Olá.
Enquanto
escrevo, ainda é Carnaval no Brasil. A festa popular. A “festa dos loucos”,
como antigamente chamavam. E estamos, decididamente, em tempos loucos. Enquanto
escrevo, ainda há manifestações carnavalescas em diversas partes do Brasil. E,
já que é Carnaval, então iremos carnavalizar.
Hoje,
vou falar de filme. Já que é Carnaval, o filme escolhido é dos mais
carnavalescos, apesar de ser, em realidade, um filme sério. Ainda por cima, é
brasileiro. E antigo. Dos final dos anos 1960. Mas, antes de torcer o nariz,
procurem ler até o final o que tenho a dizer sobre esse filme.
Hoje,
vou falar de AZYLLO MUITO LOUCO, um dos filmes menos lembrados da filmografia
do cineasta Nelson Pereira dos Santos.
Bem:
AZYLLO MUITO LOUCO, rodado em 1970, tem roteiro e direção de Nelson Pereira dos
Santos, um dos diretores brasileiros mais premiados – por algum tempo, seus
filmes foram presença constante em premiações brasileiras e internacionais (já
volto a esta parte). O filme é uma livre adaptação do conto O Alienista, de Machado de Assis – do
qual falei anteriormente, quando tratei de sua versão em quadrinhos.
Bão:
Nelson Pereira dos Santos é um dos mais importantes cineastas brasileiros do
século XX. Um dos precursores do movimento do Cinema Novo (“uma ideia na cabeça
e uma câmera na mão”), ele praticamente se especializou em adaptações de obras
literárias para o cinema – seus filmes mais lembrados são livres adaptações de
obras de Graciliano Ramos, Nelson Rodrigues, Jorge Amado, Machado de Assis e
Hans Staden. Entretanto, ele não abria mão da alegoria e da crítica social, tal
como seus colegas Ruy Guerra e Glauber Rocha.
Já
havia falado, neste blog, anteriormente, de um de seus filmes mais lembrados, Como Era Gostoso o Meu Francês (1971).
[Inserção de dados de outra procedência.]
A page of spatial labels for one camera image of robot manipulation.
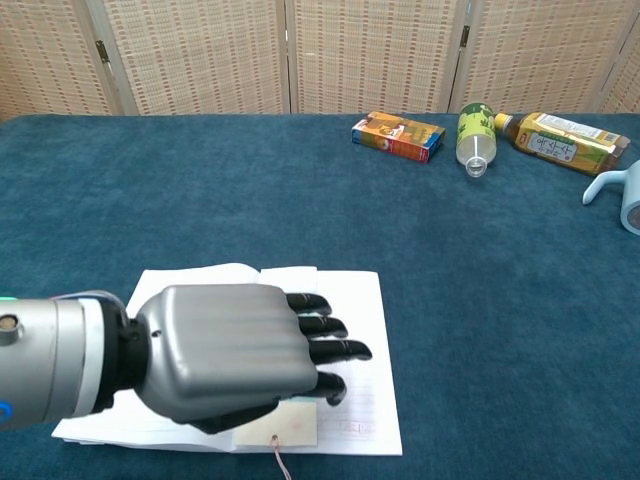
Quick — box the yellow tea bottle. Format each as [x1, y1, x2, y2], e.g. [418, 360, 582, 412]
[493, 111, 632, 177]

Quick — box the orange snack carton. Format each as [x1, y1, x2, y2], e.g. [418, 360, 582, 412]
[350, 110, 447, 165]

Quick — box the white notebook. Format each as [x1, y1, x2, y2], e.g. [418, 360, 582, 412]
[50, 262, 404, 457]

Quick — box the clear bottle with green label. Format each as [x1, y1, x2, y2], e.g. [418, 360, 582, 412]
[455, 101, 498, 179]

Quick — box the light blue tasselled bookmark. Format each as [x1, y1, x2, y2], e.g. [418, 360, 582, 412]
[233, 266, 320, 480]

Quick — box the woven folding screen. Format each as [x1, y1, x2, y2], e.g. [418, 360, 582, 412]
[0, 0, 640, 124]

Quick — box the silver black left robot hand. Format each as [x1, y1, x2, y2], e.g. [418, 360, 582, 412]
[124, 283, 374, 436]

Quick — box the dark blue table cloth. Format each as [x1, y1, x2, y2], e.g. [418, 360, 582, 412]
[0, 113, 640, 480]

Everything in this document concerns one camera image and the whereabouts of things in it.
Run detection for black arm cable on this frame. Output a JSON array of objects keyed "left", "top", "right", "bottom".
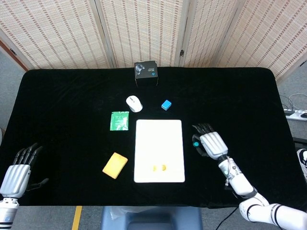
[{"left": 215, "top": 207, "right": 239, "bottom": 230}]

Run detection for white computer mouse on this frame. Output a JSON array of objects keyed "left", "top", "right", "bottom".
[{"left": 126, "top": 95, "right": 143, "bottom": 113}]

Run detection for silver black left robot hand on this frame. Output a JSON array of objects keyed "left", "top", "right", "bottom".
[{"left": 0, "top": 142, "right": 49, "bottom": 199}]

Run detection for grey floor cables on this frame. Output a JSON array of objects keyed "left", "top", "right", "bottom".
[{"left": 279, "top": 92, "right": 307, "bottom": 112}]

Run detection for white black sneaker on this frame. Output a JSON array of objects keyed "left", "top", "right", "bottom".
[{"left": 296, "top": 148, "right": 307, "bottom": 183}]

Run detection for black tablecloth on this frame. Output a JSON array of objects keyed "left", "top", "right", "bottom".
[{"left": 0, "top": 67, "right": 307, "bottom": 209}]

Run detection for white power strip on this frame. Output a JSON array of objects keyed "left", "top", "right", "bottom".
[{"left": 284, "top": 109, "right": 307, "bottom": 121}]

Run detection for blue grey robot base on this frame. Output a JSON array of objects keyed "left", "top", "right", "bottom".
[{"left": 100, "top": 205, "right": 203, "bottom": 230}]

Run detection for green foil packet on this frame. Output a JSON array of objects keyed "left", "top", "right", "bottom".
[{"left": 109, "top": 111, "right": 130, "bottom": 132}]

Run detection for white magnetic board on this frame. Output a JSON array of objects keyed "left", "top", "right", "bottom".
[{"left": 133, "top": 119, "right": 186, "bottom": 184}]

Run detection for black cardboard box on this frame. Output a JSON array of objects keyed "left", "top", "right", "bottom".
[{"left": 134, "top": 60, "right": 159, "bottom": 88}]

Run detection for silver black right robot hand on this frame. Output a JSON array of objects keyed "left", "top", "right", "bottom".
[{"left": 191, "top": 123, "right": 229, "bottom": 160}]

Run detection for woven folding screen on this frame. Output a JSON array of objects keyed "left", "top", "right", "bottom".
[{"left": 0, "top": 0, "right": 307, "bottom": 81}]

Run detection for yellow sponge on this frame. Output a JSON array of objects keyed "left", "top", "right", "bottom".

A
filmografia de Nelson Pereira dos Santos inclui ainda, dentre vários outros: seu
primeiro longa-metragem, Rio 40 Graus (1955);
Boca de Ouro (1962); Vidas Secas (1963); El Justicero (1967); Fome de
Amor (1968); O Amuleto de Ogum (1974);
Tenda dos Milagres (1977); Na Estrada da Vida (1980); Memórias do Cárcere (1984); Jubiabá (1987); A Terceira Margem do Rio (1994); e Brasília 18% (2006), só para citar os mais conhecidos. Seus filmes
receberam diversas indicações para prêmios internacionais – foram várias, por
exemplo, para receber a Palma de Ouro do Festival de Cinema de Cannes, na
França. O cineasta também teve de lutar muito contra a censura do período do
Regime Militar (1964 – 1985), que insistia em mutilar seus filmes – Como Era Gostoso o Meu Francês foi um
dos que mais sofreram.
Bueno.
AZYLLO MUITO LOUCO (assim mesmo que se escreve, na forma arcaica para “asilo”)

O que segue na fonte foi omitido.